[WHAT THE EXERCISE ASKS]:
A word-for-word printout of the listing below is needed.

*** DATA SECTION Section Begins ***

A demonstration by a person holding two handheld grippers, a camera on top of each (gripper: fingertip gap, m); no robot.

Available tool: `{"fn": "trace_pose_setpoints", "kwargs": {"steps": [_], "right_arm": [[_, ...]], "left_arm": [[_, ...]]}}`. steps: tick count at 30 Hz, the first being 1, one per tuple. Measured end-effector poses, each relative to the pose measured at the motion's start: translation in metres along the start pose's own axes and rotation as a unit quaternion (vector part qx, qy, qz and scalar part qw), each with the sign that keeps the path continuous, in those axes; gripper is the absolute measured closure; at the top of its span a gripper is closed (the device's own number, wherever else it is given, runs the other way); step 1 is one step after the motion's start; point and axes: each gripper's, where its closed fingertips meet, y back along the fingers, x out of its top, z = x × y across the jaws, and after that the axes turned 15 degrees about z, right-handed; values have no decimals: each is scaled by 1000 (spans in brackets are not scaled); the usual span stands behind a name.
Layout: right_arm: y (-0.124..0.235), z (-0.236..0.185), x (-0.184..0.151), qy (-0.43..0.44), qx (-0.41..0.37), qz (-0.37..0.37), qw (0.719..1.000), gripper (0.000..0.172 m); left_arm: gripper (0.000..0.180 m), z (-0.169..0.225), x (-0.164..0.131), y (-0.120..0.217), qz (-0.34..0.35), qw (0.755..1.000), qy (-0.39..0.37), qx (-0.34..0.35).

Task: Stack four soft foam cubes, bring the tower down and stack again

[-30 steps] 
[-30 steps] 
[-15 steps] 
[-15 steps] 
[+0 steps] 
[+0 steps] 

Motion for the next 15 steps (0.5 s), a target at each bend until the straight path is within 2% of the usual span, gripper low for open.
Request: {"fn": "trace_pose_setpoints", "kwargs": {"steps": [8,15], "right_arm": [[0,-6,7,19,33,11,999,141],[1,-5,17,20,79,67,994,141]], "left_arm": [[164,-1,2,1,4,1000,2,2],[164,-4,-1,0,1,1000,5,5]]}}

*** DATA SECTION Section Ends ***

[OUTPUT FOR THIS EXERCISE]:
A demonstration by a person holding two handheld grippers, a camera on top of each (gripper: fingertip gap, m); no robot.

Available tool: `{"fn": "trace_pose_setpoints", "kwargs": {"steps": [_], "right_arm": [[_, ...]], "left_arm": [[_, ...]]}}`. steps: tick count at 30 Hz, the first being 1, one per tuple. Measured end-effector poses, each relative to the pose measured at the motion's start: translation in metres along the start pose's own axes and rotation as a unit quaternion (vector part qx, qy, qz and scalar part qw), each with the sign that keeps the path continuous, in those axes; gripper is the absolute measured closure; at the top of its span a gripper is closed (the device's own number, wherever else it is given, runs the other way); step 1 is one step after the motion's start; point and axes: each gripper's, where its closed fingertips meet, y back along the fingers, x out of its top, z = x × y across the jaws, and after that the axes turned 15 degrees about z, right-handed; values have no decimals: each is scaled by 1000 (spans in brackets are not scaled); the usual span stands behind a name.
Layout: right_arm: y (-0.124..0.235), z (-0.236..0.185), x (-0.184..0.151), qy (-0.43..0.44), qx (-0.41..0.37), qz (-0.37..0.37), qw (0.719..1.000), gripper (0.000..0.172 m); left_arm: gripper (0.000..0.180 m), z (-0.169..0.225), x (-0.164..0.131), y (-0.120..0.217), qz (-0.34..0.35), qw (0.755..1.000), qy (-0.39..0.37), qx (-0.34..0.35).

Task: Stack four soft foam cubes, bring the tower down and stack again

[-30 steps] 
[-30 steps] 
[-15 steps] 
[-15 steps] 
[+0 steps] 
[+0 steps] 

Motion for the next 15 steps (0.5 s), a target at each bend until the straight path is within 2% of the usual span, gripper low for open.
Request: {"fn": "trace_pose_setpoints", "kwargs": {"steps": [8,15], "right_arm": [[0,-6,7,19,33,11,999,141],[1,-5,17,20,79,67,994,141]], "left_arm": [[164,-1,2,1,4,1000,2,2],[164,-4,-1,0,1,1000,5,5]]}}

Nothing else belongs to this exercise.